The Centers for Medicare and Medicaid Services (CMS) has proposed amending the CLIA regulations to clarify that the waived test categorization for fecal occult blood tests applies only to the non-automated version of these tests. Fecal occult blood is one of the original eight waived tests published in the Federal Register in 1992. At the time the regulation was adopted, fecal occult blood was a manual test method. Since then, however, automated fecal occult blood analyzers have been developed that use complex and sophisticated technology and do not meet the CLIA criteria for waiver. It is important to clarify that these tests are not included in the list of tests waived in the CLIA regulations, and CMS proposes revising the current regulation to specify that only non-automated fecal occult blood tests are automatically waived.

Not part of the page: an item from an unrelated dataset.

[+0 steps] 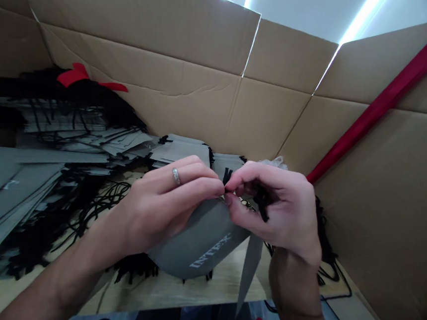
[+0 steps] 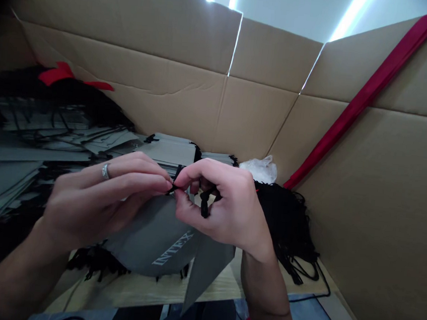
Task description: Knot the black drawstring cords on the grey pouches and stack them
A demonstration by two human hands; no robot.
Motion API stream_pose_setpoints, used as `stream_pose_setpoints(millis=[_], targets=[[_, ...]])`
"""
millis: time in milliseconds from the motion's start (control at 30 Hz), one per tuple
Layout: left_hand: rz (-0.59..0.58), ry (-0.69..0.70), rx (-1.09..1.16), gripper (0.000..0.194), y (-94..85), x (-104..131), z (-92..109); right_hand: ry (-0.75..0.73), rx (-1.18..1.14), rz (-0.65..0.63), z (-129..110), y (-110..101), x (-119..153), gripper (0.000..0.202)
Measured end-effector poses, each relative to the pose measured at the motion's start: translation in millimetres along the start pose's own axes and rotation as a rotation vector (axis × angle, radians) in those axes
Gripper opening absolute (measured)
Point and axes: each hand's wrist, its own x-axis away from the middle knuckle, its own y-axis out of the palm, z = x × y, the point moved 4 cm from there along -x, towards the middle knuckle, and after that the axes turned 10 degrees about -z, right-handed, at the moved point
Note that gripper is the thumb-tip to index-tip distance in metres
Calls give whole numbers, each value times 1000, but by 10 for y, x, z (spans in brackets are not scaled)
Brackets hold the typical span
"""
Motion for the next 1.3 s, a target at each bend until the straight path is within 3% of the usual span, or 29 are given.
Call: stream_pose_setpoints(millis=[233, 433, 600, 767, 1033, 1133, 1300], targets=[[-68, 62, -126, 22, 4, -59, 65, -9, 25, -38, 6, 11, -32, 18], [-121, 23, -48, 30, 46, 23, -38, 4, -86, 3, 20, 70, -54, 20], [-88, -34, 61, 27, 56, 9, -74, 67, -267, -13, 86, 94, -65, 19], [-69, 47, -170, 19, 17, 23, 24, 149, -166, -6, 104, 54, -39, 17], [-15, 163, -362, 7, 21, 34, 197, -8, 151, 24, -50, 72, 0, 14], [34, 129, -319, 6, 19, 34, 182, -90, 165, 41, -67, 61, 13, 16], [131, 3, -95, 20, -27, 51, 87, -201, 34, 53, -40, 56, 25, 23]])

Furthermore, since the development and proliferation of the waived test for hemoglobin by single analyte instruments with self-contained or component features, CMS has come to the understanding that the non-automated hemoglobin by copper sulfate method may no longer be in use. If comments support this conclusion, CMS proposes removing this test from the list of waived tests.

CMS is seeking public comment on this proposal through January 6. Electronic comments may be submitted at www.regulations.gov.

FDA Gives Nod to Roche’s Molecular Point-of-Care Strep A Test

Roche has earned 510(k) clearance for the cobas Strep A test for the detection of group A streptococcus bacterial (strep A) DNA in throat swab specimens. The cobas Strep A offers a time to result of 15 minutes, versus conventional methods such as culture testing, which can take up to 2 days to produce results, or rapid antigen testing, which still requires confirmation with culture due to lower sensitivity. Additionally, the test uses polymerase chain reaction technology and runs on the cobas Liat System, a molecular point-of-care diagnostic instrument that will be launched later this year. The cobas Liat analyzer is designed for on-demand testing in physician clinics, pharmacy, and hospital lab settings, and will include the cobas Influenza A/B test in addition to the cobas Strep A.